Wild2Avatar: Rendering Humans Behind Occlusions

1Stanford University,   2 Panasonic
*Corresponding Authors
arXiv Code

Abstract

Rendering the visual appearance of moving humans from occluded monocular videos is a challenging task. Most existing research renders 3D humans under ideal conditions, requiring a clear and unobstructed scene. Those methods cannot be used to render humans in real-world scenes where obstacles may block the camera's view and lead to partial occlusions. In this work, we present Wild2Avatar, a neural rendering approach catered for occluded in-the-wild monocular videos. We propose occlusion-aware scene parameterization for decoupling the scene into three parts - occlusion, human, and background. Additionally, extensive objective functions are designed to help enforce the decoupling of the human from both the occlusion and the background and to ensure the completeness of the human model. We verify the effectiveness of our approach with experiments on in-the-wild videos.


Method

We parametrize the scene into occlusion, human, and background. We model the human and occlusion/background as two separate neural radiance fields. The human is parameterized in a bounded sphere \(\Pi\) by first deforming ray samples into a canonical space with the help of the pre-computed body pose. The canonical points \(\mathbf{x}\) are passed into a rendering network \(\mathcal{F}^{fg}\) to learn the radiance \(\mathbf{c}\) and distance \(\mathbf{s}\) to the surface of the human, which can then be rendered through SDF-based volume rendering.
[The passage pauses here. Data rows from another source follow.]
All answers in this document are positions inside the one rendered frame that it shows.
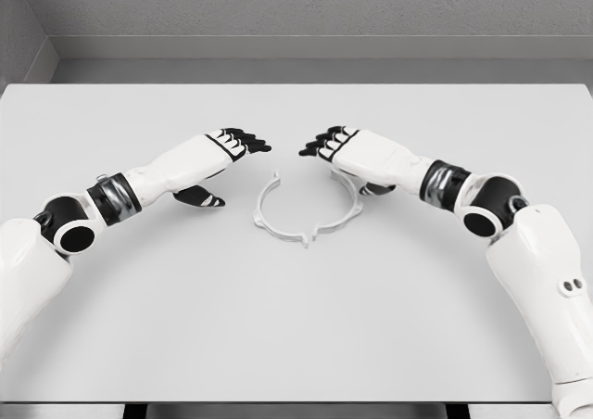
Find right robot hand striped fingers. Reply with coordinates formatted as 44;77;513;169
297;124;421;197

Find left robot hand striped fingers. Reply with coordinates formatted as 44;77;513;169
158;126;273;209

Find wide white table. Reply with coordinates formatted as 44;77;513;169
0;83;593;419

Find white half-ring pipe clamp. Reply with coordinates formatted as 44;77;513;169
251;170;311;250
309;168;365;249

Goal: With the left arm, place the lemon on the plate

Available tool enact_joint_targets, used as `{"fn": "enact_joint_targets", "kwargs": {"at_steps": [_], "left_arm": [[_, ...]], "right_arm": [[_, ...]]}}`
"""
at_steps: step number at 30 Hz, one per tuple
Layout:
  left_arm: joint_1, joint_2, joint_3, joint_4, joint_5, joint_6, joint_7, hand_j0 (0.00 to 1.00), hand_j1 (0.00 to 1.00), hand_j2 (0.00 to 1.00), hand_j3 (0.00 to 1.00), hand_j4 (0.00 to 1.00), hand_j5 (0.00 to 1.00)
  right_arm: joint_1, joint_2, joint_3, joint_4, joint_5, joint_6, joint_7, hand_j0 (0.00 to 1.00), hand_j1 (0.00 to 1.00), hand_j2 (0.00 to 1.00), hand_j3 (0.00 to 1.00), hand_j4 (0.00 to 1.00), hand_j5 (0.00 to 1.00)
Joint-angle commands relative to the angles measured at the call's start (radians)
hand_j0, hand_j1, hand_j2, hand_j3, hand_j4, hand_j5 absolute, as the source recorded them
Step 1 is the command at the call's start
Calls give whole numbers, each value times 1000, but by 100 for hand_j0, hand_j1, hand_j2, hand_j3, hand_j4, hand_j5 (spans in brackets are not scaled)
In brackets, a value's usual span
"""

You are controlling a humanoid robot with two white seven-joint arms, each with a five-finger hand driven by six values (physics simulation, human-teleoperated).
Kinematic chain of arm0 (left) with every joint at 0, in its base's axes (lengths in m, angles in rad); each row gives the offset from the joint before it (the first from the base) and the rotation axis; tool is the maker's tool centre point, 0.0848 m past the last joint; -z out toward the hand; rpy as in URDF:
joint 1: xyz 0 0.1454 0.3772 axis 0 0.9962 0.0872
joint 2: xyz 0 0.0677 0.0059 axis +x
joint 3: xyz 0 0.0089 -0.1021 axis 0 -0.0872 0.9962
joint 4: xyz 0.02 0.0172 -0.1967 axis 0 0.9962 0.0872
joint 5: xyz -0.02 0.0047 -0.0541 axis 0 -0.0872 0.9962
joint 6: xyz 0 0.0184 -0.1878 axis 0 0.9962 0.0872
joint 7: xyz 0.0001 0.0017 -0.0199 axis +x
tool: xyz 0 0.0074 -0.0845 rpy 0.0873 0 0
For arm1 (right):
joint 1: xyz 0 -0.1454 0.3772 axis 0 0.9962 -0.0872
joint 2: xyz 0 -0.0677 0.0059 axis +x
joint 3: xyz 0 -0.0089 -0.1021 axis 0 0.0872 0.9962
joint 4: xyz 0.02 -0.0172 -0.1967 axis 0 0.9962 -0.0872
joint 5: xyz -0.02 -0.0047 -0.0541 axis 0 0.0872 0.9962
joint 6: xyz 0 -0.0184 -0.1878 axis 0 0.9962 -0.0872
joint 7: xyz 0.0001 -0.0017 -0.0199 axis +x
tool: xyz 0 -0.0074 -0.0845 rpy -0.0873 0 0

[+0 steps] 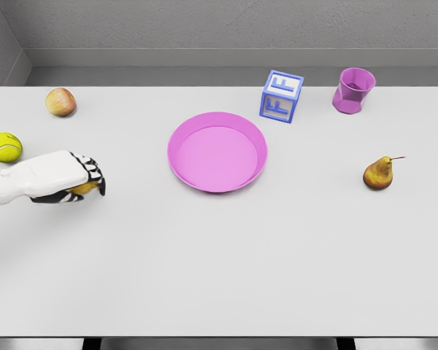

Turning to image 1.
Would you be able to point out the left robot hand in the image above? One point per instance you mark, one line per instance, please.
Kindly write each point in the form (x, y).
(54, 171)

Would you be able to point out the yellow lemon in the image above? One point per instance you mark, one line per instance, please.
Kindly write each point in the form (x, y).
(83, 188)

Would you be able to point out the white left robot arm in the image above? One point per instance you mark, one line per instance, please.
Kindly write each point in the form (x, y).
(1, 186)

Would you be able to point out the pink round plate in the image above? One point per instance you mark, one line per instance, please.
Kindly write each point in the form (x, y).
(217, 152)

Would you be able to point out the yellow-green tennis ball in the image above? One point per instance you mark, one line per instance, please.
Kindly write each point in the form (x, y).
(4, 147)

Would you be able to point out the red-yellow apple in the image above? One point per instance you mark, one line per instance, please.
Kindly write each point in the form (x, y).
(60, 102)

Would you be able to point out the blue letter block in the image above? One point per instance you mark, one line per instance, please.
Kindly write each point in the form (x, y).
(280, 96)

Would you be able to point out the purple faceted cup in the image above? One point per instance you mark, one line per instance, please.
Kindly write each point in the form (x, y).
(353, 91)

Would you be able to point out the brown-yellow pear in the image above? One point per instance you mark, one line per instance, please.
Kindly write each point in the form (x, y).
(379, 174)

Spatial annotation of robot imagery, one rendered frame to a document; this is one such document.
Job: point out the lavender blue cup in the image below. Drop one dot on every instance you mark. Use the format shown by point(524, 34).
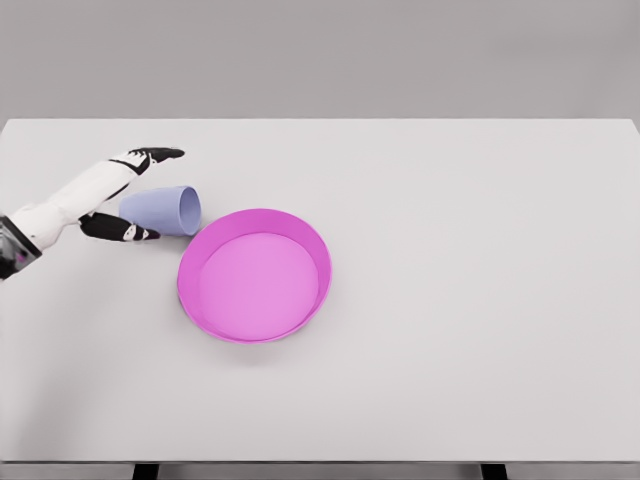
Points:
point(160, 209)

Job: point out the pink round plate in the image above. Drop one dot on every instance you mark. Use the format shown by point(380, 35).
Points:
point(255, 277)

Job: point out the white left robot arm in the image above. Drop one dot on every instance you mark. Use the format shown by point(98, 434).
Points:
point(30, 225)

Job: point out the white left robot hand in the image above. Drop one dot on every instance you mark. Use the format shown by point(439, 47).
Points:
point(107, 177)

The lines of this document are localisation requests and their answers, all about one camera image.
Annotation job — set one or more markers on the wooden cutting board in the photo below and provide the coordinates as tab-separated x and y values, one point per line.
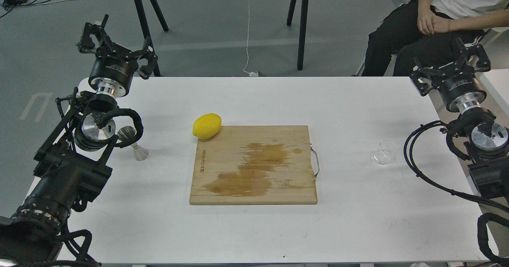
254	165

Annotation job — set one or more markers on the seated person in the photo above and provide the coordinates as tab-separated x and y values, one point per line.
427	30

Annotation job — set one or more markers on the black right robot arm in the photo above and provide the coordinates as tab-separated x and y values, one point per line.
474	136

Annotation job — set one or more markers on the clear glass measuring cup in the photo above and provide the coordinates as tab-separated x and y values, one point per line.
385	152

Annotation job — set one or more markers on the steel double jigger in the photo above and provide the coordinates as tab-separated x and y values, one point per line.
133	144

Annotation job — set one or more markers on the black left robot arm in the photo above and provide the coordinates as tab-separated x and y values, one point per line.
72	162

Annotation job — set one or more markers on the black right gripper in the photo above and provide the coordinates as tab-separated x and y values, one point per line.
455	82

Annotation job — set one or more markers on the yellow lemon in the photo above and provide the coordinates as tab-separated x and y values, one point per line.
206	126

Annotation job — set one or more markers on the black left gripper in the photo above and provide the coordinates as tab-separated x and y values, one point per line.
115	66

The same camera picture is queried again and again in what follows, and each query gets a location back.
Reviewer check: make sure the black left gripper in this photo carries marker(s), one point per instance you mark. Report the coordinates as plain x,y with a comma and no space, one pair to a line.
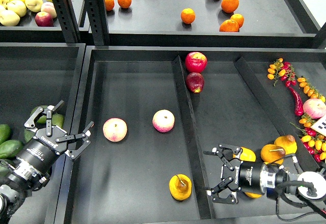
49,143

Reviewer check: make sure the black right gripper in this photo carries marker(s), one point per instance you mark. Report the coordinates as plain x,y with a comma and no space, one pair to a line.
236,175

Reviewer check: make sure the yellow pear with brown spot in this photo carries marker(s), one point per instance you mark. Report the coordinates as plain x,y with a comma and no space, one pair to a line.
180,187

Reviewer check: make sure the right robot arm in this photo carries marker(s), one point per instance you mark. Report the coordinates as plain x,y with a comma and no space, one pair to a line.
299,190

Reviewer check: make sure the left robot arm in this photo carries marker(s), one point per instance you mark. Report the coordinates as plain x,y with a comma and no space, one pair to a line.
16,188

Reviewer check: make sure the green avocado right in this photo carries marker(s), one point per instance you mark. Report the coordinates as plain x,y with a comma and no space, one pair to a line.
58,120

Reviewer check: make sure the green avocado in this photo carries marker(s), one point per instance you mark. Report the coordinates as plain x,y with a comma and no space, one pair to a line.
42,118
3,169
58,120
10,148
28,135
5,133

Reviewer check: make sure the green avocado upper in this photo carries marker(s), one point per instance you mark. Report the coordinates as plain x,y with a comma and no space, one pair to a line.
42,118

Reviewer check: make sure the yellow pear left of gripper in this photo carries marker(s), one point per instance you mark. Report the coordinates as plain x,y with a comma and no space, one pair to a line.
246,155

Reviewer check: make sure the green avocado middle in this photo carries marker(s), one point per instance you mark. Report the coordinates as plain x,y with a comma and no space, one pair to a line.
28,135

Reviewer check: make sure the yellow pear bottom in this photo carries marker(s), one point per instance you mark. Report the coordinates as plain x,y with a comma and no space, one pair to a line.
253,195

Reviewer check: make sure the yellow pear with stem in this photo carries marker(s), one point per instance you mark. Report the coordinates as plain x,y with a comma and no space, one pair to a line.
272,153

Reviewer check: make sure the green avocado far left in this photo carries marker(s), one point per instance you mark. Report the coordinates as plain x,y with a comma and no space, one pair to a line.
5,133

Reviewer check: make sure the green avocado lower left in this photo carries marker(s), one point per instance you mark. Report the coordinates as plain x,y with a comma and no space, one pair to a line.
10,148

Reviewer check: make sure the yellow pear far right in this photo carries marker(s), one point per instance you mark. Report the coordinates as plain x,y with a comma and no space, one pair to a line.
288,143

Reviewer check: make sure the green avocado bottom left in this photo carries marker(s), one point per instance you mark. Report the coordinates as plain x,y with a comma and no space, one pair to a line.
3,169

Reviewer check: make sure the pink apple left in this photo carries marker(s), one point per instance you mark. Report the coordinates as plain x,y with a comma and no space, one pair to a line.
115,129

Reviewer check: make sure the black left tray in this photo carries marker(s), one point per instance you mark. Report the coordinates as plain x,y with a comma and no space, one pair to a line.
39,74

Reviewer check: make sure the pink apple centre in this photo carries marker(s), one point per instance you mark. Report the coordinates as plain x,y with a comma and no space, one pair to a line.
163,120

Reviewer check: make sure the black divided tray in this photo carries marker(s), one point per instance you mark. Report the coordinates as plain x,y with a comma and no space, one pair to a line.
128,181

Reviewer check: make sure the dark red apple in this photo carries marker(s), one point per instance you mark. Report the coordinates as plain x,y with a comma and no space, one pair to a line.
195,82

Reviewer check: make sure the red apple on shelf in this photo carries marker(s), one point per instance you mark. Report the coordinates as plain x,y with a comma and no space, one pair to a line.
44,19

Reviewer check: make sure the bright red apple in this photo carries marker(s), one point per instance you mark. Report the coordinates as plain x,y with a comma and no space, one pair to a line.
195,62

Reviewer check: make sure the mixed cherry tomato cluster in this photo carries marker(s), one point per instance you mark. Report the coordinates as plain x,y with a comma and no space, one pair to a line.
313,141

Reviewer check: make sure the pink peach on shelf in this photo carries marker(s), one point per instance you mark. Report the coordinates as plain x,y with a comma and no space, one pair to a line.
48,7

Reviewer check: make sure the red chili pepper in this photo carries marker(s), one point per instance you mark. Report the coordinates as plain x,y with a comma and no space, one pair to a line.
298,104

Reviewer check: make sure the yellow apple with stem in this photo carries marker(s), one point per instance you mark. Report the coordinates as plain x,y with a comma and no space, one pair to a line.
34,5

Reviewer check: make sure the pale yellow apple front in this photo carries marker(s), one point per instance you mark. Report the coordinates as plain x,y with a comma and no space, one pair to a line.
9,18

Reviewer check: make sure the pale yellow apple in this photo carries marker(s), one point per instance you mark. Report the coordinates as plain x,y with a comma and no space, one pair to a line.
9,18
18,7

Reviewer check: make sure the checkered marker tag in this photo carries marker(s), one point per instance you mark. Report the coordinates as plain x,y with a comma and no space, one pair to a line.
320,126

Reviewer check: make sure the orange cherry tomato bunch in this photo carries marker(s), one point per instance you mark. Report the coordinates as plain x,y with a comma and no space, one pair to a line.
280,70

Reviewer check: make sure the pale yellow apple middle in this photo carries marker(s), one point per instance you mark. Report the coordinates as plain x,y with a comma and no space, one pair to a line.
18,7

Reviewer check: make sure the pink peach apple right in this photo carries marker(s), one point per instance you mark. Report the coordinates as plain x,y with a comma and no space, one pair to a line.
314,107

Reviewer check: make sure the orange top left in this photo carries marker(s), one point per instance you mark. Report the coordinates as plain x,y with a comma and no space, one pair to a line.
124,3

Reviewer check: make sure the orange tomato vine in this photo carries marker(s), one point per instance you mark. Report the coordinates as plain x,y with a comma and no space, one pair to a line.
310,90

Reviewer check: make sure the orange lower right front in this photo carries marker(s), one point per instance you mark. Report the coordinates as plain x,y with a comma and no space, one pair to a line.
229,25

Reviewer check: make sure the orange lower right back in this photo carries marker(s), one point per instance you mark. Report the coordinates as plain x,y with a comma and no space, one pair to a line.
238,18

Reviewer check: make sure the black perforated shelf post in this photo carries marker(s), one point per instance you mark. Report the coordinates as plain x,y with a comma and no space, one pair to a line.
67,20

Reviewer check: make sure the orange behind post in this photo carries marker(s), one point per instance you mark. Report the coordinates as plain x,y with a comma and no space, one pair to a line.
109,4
The unbounded background is represented as coordinates on the surface of \(\Pi\) along with their inverted distances. Another rendering network \(\mathcal{F}^{scene}\) is used to learn the radiance and density for the background ray samples. The space of the occlusion is determined as the interval between the camera and an inner sphere \(\pi\). We parameterize ray samples as coordinates on the surface of \(\pi\) and the negation of the inverted distances to the center of inner sphere. We rely on the same network \(\mathcal{F}^{scene}\) to render the occlusions. The three renderings are sequentially aggregated and supervised on a combination of losses, in which we specifically encourage the decoupling of the occlusion from the human through \(\mathcal{L}_{occ}\) and penalize the incompleteness of human geometry through \(\mathcal{L}_{comp}\).



Results


Original Video (left) vs Rendered Human (right). Try selecting different methods and humans and move the slider!

OcMotion-0011 OcMotion-0013 OcMotion-0038 OcMotion-0039 OcMotion-0041 Custom-01 Youtube-02

Citation

Acknowledgements

This work was partially funded by the Panasonic Holdings Corporation, Gordon and Betty Moore Foundation, Jaswa Innovator Award, Stanford HAI, and Wu Tsai Human Performance Alliance.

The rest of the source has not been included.